The film was about marijuana, not crack, PCP, ice, heroin, or Alien
acid blood, but, sadly, millions of non dope smoking citizens took this
piece of blatant falsehood as truth.

The human brain has its own unique receptors for THC (the psychoactive
ingredient in cannabis), which would suggest that smoking or other
methods of consuming the plant has been intrinsic in our development
over vast tracts of evolutionary time. These neurone receptors are
found in the cerebral cortex and the hippocampus, whose functions
respectively relate to higher thinking and memory -- which is why dope
smokers are often deep in thought and have appalling short term
memories.

Short term memory, however, is the extent of harmful side affects,
unless you smoke haystacks of the stuff mixed with harmful tobacco.
Otherwise your average dope smoker is generally mellow, given to
giggling, introspection, profound thought (well, sometimes) and
guzzling pies at 2am. There is no vomiting, no blackouts, no psychosis,
no collapsing internal organs, no need to worry -- the worst thing that
can befall a serious dopehead is lethargy, amiable vagueness, perhaps
mild paranoia and possible weight gain from all the midnight pies.
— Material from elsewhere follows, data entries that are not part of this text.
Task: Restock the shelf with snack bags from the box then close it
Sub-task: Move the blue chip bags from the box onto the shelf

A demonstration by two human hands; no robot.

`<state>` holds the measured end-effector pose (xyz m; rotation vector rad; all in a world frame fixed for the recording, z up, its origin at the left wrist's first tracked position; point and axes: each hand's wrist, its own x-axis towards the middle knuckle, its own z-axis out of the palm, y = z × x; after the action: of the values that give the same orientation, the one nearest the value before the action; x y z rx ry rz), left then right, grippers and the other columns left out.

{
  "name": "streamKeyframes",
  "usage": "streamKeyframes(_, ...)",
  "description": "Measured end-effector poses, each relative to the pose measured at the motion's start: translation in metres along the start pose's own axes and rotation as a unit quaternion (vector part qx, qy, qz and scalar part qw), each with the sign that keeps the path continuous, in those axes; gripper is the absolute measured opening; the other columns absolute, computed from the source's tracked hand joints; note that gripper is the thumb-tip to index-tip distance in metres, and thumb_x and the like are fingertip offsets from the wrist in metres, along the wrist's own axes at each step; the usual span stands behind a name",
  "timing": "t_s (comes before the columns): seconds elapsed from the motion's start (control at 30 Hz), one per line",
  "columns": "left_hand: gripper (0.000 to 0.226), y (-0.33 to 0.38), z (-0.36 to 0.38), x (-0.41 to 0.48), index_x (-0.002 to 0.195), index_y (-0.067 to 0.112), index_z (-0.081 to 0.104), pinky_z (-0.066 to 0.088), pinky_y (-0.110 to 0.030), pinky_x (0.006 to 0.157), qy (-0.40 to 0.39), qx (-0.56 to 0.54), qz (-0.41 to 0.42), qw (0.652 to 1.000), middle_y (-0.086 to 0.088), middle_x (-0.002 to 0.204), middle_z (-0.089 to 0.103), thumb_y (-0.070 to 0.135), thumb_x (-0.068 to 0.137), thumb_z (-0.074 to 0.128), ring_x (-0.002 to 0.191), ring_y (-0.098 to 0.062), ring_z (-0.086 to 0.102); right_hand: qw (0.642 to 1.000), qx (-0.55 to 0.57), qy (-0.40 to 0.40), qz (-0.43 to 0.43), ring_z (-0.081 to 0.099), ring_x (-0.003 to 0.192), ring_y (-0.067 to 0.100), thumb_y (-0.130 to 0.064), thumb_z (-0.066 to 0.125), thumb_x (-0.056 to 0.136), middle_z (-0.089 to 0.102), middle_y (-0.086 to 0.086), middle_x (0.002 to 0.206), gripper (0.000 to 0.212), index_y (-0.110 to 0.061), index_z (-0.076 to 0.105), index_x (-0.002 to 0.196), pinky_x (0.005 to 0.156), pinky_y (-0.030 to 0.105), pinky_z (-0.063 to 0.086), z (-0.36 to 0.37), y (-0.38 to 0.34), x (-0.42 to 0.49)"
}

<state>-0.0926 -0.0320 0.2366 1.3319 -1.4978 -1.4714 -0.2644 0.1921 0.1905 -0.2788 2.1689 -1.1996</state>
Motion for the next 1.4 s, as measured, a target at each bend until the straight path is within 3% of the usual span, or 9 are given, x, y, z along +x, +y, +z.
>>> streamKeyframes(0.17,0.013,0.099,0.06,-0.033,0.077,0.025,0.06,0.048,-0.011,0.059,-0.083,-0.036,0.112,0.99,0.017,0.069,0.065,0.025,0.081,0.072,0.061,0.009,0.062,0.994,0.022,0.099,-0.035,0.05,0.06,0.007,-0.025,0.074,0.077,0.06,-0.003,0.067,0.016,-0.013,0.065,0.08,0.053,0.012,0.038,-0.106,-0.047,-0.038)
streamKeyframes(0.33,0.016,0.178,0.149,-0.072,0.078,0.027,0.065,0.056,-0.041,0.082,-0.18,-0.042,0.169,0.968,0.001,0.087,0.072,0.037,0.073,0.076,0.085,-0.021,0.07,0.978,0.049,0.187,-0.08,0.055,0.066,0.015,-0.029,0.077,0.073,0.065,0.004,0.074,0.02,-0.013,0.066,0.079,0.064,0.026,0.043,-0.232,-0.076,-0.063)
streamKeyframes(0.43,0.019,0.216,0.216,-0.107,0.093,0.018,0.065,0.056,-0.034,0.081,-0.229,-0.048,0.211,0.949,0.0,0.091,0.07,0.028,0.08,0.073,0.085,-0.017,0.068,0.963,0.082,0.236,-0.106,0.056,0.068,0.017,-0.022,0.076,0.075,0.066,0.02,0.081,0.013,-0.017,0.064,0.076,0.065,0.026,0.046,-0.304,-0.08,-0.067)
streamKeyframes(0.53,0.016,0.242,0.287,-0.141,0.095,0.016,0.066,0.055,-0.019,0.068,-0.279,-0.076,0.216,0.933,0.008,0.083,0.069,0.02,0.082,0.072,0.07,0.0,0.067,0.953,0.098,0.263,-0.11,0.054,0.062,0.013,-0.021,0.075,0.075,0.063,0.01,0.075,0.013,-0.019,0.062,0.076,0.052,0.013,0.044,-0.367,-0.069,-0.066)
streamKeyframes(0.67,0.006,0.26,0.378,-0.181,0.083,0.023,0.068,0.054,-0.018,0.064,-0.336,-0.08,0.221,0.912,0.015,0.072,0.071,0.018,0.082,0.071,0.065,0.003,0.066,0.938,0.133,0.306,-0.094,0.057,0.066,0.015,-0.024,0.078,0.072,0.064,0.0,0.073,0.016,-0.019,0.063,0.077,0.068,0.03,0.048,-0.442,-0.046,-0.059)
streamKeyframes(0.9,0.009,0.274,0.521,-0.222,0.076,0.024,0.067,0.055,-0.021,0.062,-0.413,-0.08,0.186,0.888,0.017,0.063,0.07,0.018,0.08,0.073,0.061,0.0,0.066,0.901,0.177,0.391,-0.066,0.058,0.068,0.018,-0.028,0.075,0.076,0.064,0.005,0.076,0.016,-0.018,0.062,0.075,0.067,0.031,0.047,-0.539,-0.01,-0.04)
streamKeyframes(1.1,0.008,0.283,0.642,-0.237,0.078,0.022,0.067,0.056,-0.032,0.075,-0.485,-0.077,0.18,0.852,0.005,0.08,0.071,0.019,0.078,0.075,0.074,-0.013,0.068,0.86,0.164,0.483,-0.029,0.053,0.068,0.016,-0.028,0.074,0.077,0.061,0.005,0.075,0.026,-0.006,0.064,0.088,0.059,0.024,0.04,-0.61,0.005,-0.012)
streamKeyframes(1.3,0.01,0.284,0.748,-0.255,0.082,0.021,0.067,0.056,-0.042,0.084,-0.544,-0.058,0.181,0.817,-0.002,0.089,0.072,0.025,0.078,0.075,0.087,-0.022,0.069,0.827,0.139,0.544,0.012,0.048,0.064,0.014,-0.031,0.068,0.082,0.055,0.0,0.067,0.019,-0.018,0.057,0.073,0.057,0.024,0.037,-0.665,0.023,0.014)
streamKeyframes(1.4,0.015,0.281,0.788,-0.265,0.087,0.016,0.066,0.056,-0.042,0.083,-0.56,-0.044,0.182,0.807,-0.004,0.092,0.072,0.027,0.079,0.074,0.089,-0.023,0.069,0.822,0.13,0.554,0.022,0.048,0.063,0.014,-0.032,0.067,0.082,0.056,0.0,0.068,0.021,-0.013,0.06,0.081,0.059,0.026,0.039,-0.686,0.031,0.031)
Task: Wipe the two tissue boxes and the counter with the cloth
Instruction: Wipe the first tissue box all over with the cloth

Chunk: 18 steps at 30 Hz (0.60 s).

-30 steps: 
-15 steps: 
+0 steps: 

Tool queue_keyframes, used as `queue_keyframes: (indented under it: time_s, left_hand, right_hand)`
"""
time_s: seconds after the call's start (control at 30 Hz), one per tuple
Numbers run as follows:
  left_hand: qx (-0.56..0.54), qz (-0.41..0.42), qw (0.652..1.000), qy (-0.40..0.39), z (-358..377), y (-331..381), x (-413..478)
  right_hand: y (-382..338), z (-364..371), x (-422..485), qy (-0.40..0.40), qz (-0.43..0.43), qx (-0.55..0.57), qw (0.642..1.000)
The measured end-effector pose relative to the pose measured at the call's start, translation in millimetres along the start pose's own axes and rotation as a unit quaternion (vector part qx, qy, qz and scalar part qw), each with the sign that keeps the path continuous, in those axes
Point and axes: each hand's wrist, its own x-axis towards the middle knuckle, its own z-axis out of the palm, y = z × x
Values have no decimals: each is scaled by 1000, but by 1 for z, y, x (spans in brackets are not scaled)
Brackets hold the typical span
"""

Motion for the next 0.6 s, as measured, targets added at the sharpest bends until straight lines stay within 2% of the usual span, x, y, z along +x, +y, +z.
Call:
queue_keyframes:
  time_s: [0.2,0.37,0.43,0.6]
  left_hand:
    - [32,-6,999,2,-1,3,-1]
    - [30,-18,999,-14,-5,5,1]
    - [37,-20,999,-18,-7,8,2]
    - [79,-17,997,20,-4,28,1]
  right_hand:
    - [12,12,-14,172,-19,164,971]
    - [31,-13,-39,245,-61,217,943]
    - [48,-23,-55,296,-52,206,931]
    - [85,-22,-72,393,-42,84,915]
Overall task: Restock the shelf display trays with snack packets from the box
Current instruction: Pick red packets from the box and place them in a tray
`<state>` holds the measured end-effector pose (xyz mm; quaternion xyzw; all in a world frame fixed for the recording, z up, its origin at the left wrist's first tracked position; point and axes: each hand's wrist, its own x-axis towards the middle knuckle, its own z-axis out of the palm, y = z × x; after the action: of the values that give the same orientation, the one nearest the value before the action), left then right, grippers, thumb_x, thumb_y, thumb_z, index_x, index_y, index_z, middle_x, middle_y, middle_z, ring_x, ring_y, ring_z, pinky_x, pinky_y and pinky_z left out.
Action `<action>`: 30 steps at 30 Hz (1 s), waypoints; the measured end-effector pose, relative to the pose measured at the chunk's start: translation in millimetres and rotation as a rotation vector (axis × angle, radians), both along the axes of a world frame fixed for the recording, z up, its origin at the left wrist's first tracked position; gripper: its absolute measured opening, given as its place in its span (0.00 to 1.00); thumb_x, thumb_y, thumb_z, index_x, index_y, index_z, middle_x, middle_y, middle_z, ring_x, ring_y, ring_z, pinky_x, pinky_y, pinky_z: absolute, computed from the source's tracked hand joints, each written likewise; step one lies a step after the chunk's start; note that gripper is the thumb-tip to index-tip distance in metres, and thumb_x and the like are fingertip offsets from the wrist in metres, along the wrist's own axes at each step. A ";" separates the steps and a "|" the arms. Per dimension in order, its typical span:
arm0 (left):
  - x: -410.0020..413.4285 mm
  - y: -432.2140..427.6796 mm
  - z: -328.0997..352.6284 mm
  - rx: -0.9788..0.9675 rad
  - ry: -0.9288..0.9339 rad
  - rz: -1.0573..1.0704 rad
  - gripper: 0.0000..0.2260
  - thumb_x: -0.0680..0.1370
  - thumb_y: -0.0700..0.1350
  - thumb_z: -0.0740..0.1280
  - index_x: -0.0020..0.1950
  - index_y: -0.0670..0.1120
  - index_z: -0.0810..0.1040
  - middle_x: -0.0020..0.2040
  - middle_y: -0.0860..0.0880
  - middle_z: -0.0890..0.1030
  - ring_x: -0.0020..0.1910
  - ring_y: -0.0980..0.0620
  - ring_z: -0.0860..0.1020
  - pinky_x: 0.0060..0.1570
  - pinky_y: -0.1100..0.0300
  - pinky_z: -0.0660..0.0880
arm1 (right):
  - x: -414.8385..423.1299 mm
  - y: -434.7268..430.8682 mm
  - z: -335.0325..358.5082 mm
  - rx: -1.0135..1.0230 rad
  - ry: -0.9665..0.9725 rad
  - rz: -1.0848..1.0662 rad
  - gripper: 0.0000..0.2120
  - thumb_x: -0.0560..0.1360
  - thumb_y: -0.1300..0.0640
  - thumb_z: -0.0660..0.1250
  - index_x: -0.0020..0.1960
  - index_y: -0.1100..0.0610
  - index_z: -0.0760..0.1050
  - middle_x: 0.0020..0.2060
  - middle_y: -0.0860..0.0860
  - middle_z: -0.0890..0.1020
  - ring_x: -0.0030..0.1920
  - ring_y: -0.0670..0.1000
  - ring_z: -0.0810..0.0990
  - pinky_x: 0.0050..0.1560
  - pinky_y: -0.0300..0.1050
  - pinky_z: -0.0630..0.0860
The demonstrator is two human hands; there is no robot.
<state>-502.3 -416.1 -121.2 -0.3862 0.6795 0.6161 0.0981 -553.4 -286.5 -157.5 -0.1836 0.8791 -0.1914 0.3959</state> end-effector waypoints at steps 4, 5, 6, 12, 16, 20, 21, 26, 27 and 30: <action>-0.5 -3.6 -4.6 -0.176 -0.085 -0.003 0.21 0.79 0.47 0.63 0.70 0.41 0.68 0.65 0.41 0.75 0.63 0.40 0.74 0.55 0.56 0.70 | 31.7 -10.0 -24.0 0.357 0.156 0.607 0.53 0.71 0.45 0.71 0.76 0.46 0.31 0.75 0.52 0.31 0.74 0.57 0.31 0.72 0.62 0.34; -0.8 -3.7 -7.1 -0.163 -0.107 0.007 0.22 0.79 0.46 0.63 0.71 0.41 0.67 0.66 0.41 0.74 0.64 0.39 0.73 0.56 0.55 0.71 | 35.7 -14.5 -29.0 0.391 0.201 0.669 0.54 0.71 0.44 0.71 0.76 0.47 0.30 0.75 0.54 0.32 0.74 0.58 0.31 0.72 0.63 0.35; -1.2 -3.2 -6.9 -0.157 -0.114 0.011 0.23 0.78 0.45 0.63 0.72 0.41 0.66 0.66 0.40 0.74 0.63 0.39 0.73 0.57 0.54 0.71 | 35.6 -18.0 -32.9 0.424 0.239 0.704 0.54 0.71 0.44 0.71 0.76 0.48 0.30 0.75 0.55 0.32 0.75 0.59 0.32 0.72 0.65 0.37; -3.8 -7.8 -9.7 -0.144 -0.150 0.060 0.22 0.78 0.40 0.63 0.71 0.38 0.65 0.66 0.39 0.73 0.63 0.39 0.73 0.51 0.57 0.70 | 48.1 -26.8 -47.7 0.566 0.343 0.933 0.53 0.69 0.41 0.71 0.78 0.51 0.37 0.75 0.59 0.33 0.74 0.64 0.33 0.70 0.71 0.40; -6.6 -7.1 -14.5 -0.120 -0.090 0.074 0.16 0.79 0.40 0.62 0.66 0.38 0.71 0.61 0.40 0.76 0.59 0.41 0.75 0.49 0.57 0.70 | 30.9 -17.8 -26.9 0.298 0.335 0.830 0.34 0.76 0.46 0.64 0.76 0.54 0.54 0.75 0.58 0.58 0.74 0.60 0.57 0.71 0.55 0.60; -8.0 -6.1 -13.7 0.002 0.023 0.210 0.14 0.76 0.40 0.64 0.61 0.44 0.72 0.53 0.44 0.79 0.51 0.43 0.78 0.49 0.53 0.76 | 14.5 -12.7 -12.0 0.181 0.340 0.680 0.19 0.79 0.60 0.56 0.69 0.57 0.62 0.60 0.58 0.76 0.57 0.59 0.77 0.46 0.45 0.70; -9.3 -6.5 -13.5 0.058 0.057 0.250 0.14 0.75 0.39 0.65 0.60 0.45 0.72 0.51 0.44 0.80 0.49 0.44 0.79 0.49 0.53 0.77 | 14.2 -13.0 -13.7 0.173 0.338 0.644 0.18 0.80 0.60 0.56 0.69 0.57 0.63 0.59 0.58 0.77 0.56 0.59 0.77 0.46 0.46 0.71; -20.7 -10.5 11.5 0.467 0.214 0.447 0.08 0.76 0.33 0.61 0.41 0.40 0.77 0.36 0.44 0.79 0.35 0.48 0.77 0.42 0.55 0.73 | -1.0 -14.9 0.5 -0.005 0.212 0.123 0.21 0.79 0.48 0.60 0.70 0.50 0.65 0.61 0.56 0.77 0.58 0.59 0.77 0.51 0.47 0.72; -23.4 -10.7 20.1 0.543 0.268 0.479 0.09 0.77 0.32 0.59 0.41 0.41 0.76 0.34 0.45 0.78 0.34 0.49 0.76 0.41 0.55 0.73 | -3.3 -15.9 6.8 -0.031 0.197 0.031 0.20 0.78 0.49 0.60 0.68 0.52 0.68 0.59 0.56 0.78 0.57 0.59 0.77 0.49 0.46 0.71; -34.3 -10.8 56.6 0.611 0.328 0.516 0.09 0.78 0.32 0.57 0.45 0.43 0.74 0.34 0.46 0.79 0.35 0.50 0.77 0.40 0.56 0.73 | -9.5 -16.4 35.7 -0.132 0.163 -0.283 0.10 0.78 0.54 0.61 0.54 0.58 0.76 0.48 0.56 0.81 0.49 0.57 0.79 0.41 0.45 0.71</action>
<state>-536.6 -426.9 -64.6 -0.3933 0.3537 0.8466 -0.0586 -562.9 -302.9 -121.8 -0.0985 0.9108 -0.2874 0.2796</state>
And
that's worst case scenario.

Cannabis based medicines have been proved effective in the easing of
symptoms of multiple sclerosis and other spasticity disorders,
arthritis, spinal cord injuries, epilepsy, glaucoma, nausea (including
the side affects of chemotherapy), insomnia, anorexia (think about it),
and depression.

All of these serious unrelated conditions can be eased by the magic
cannabis plant -- so why in the name of common-sense are tetraplegics
criminalised for buying dope, cancer patients denied access to it, and
multiple sclerosis sufferers prescribed valium (highly addictive, and
turns you into a robot) as an anti spasmodic instead of cannabinoid
preparations?

Why are doctors not routinely prescribing derivatives of this gentle,
healing plant as a complementary medicine, instead of stuffing their
patients full of harsh non holistic chemicals?

In fact, why are millions of ordinary people who recreationally choose
a joint in preference to a pint classified as law breakers? Why is it
all right, socially and legally, to get completely rat arsed in public,
yet it is not all right to smoke a joint after a meal? Or smoke a joint
anywhere, for that matter? We are allegedly civilised people, yet we
persist with embracing a government endorsed, government taxed drug
that -- after the first one or two units -- dulls our cerebral
function, makes us raucously boring, and will eventually make us slur,
fight, throw up and pass out.

Yet Mr Plod will arrest the person walking innocently past the bar room
brawl for having a gram of hash in their pocket.